- Instructions for the task
Return the data that follows, keeping every word and mark unchanged.

- Data shown
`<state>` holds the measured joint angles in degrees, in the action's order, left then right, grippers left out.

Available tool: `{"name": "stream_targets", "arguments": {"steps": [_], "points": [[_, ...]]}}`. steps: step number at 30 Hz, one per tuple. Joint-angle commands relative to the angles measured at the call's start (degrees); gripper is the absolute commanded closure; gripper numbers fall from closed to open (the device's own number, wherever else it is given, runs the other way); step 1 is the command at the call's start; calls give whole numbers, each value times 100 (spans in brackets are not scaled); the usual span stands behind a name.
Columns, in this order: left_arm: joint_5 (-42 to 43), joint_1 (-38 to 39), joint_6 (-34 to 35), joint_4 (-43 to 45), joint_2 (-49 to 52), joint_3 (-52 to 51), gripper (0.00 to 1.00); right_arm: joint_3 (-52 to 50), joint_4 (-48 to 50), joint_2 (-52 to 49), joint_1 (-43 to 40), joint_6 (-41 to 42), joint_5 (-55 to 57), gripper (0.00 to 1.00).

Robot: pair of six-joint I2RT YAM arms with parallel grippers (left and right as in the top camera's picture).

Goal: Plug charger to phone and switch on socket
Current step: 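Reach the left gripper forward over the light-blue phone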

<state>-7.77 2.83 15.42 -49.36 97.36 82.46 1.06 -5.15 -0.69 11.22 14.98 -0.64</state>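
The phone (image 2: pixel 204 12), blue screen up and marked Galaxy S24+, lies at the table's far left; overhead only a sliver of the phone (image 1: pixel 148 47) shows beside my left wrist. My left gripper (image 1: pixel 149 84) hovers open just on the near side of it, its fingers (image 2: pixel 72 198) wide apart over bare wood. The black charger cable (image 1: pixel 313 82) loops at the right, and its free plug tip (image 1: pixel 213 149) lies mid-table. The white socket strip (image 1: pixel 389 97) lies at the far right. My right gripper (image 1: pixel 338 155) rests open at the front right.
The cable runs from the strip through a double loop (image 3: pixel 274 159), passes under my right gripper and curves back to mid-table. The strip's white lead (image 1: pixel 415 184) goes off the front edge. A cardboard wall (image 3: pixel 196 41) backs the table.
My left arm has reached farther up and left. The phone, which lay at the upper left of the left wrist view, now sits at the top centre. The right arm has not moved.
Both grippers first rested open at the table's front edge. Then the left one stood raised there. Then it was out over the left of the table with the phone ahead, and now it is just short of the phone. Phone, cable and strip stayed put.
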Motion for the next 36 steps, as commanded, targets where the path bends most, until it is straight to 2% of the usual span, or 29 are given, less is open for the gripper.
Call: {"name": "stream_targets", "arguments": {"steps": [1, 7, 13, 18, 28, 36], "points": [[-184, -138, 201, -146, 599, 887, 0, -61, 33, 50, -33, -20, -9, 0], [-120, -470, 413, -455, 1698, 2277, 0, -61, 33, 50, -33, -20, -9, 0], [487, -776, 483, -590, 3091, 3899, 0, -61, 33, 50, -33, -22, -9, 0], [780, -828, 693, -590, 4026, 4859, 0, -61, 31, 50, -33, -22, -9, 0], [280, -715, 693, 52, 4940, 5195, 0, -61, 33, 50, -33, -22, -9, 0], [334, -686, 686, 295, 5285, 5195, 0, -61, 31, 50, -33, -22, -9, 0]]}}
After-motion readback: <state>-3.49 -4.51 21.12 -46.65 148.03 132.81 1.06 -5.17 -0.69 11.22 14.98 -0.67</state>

- Solution for this problem
`<state>` holds the measured joint angles in degrees, in the action's order, left then right, grippers left out.

Available tool: `{"name": "stream_targets", "arguments": {"steps": [_], "points": [[_, ...]]}}`. steps: step number at 30 Hz, one per tuple. Joint-angle commands relative to the angles measured at the call's start (degrees); gripper is the absolute commanded closure; gripper numbers fall from closed to open (the device's own number, wherever else it is given, runs the other way); step 1 is the command at the call's start; calls give whole numbers, each value times 100 (spans in brackets are not scaled); the usual span stands behind a name.
Columns, in this order: left_arm: joint_5 (-42 to 43), joint_1 (-38 to 39), joint_6 (-34 to 35), joint_4 (-43 to 45), joint_2 (-49 to 52), joint_3 (-52 to 51), gripper (0.00 to 1.00); right_arm: joint_3 (-52 to 50), joint_4 (-48 to 50), joint_2 (-52 to 49), joint_1 (-43 to 40), joint_6 (-41 to 42), joint_5 (-55 to 57), gripper (0.00 to 1.00).

Robot: pair of six-joint I2RT YAM arms with parallel grippers (left and right as in the top camera's picture).

Goal: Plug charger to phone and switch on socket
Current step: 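Reach the left gripper forward over the light-blue phone
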
<state>-7.77 2.83 15.42 -49.36 97.36 82.46 1.06 -5.15 -0.69 11.22 14.98 -0.64</state>
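The phone (image 2: pixel 204 12), blue screen up and marked Galaxy S24+, lies at the table's far left; overhead only a sliver of the phone (image 1: pixel 148 47) shows beside my left wrist. My left gripper (image 1: pixel 149 84) hovers open just on the near side of it, its fingers (image 2: pixel 72 198) wide apart over bare wood. The black charger cable (image 1: pixel 313 82) loops at the right, and its free plug tip (image 1: pixel 213 149) lies mid-table. The white socket strip (image 1: pixel 389 97) lies at the far right. My right gripper (image 1: pixel 338 155) rests open at the front right.
The cable runs from the strip through a double loop (image 3: pixel 274 159), passes under my right gripper and curves back to mid-table. The strip's white lead (image 1: pixel 415 184) goes off the front edge. A cardboard wall (image 3: pixel 196 41) backs the table.
My left arm has reached farther up and left. The phone, which lay at the upper left of the left wrist view, now sits at the top centre. The right arm has not moved.
Both grippers first rested open at the table's front edge. Then the left one stood raised there. Then it was out over the left of the table with the phone ahead, and now it is just short of the phone. Phone, cable and strip stayed put.
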Motion for the next 36 steps, as commanded, targets where the path bends most, until it is straight to 2% of the usual span, or 29 are given, less is open for the gripper.
Call: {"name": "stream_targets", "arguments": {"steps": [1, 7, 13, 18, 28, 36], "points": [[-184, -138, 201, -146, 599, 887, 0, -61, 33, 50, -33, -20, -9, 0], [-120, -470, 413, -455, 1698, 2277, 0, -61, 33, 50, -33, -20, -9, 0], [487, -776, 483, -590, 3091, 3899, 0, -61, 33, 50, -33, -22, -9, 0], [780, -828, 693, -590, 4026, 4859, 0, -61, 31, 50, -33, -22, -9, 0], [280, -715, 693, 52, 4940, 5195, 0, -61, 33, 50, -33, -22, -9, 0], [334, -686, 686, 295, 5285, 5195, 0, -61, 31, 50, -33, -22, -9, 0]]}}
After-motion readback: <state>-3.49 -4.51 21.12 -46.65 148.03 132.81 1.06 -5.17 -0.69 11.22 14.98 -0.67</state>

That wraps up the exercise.